Work request:
Pull every line from the records that has the word "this" in it.

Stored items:

-------------------------

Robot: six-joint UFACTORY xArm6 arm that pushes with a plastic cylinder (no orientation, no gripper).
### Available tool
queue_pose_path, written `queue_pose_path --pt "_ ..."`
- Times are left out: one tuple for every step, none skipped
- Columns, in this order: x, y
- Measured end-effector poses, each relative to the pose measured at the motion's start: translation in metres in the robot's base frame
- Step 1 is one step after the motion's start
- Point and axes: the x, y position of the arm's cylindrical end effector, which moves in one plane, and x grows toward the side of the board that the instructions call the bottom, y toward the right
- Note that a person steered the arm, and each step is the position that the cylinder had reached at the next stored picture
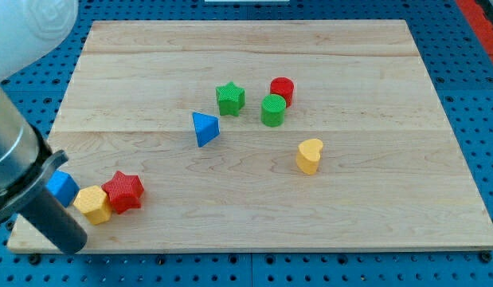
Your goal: Move yellow heart to blue triangle
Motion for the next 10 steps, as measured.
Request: queue_pose_path --pt "-0.02 0.014" --pt "-0.023 0.017" --pt "0.002 0.001" --pt "0.004 -0.049" --pt "0.002 -0.031" --pt "0.004 0.071" --pt "-0.018 0.152" --pt "-0.052 0.18" --pt "-0.069 0.185" --pt "-0.035 0.234"
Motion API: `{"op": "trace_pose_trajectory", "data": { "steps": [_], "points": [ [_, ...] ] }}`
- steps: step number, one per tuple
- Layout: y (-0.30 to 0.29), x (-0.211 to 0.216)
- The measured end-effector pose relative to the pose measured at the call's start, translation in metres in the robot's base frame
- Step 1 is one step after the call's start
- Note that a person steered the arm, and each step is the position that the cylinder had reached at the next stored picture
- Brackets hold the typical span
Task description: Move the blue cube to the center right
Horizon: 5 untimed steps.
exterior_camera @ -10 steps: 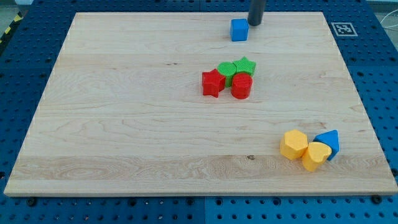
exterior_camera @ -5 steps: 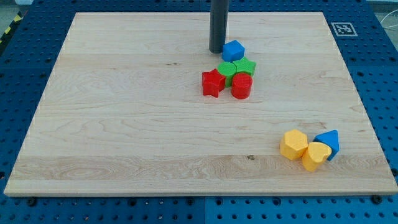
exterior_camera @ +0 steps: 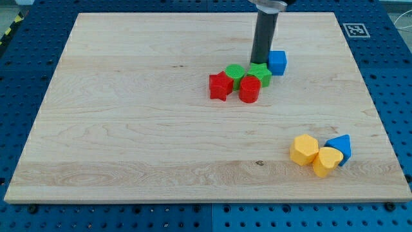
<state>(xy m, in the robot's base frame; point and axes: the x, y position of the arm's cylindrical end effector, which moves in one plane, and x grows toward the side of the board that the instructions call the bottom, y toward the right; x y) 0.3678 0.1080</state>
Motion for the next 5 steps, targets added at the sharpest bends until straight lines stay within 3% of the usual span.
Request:
{"op": "trace_pose_trajectory", "data": {
  "steps": [2,5],
  "points": [
    [0.023,-0.041],
    [0.070,0.007]
  ]
}}
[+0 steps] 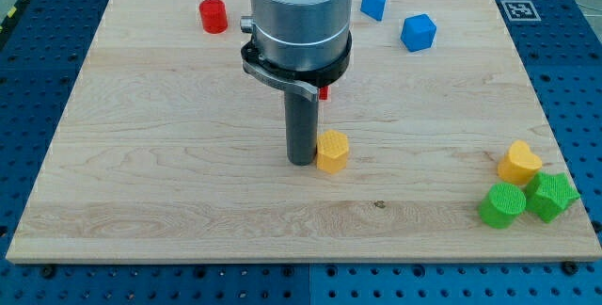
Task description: Move the yellow hexagon near left to the yellow heart
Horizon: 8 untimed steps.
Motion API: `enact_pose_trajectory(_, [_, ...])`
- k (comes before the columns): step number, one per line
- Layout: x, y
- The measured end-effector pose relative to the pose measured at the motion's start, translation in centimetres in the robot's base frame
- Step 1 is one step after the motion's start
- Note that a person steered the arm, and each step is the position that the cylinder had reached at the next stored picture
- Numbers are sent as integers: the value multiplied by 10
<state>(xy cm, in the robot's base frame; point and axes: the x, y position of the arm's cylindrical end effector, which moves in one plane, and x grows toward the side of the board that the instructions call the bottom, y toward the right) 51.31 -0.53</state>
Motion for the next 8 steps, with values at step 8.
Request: enact_pose_trajectory(8, [-8,135])
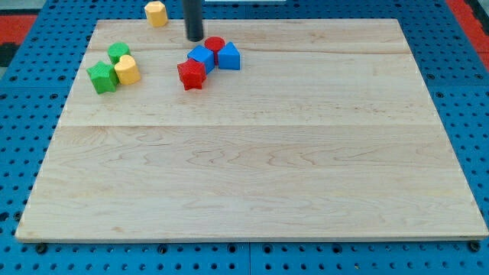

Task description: Separate the blue cube from the red star

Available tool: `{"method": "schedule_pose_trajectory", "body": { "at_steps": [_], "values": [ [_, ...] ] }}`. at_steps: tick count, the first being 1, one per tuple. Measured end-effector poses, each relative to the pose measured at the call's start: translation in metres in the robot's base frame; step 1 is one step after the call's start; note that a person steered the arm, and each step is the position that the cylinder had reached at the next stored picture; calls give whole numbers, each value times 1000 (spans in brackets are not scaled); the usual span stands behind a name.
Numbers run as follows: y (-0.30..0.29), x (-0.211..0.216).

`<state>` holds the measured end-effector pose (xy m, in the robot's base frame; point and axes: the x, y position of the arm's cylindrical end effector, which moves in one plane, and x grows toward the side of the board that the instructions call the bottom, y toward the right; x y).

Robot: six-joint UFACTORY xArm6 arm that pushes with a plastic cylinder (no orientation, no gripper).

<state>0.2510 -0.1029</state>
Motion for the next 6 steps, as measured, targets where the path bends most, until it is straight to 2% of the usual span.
{"method": "schedule_pose_trajectory", "body": {
  "at_steps": [1,3,4,5,6],
  "values": [
    [80,30],
    [104,43],
    [70,5],
    [-11,13],
    [-35,28]
  ]
}}
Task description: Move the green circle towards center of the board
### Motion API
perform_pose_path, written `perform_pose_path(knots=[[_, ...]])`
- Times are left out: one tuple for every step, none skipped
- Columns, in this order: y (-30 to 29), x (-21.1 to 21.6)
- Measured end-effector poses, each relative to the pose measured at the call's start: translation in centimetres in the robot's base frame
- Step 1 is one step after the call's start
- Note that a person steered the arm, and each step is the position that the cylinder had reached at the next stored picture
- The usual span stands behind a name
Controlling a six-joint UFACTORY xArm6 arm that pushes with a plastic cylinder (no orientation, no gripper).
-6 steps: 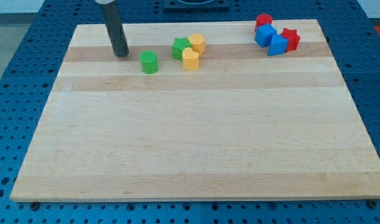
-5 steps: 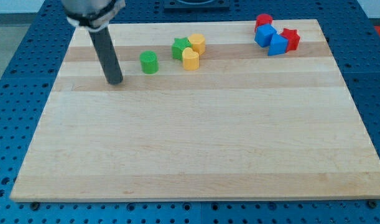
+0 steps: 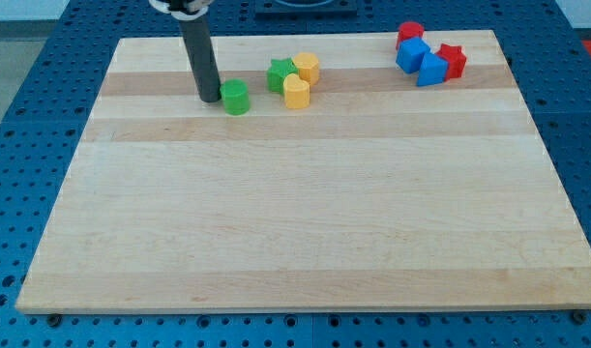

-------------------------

Result below:
- Columns, in this order: x, y
- Columns, in this order: y (-30 to 29), x (-21.1 to 21.6)

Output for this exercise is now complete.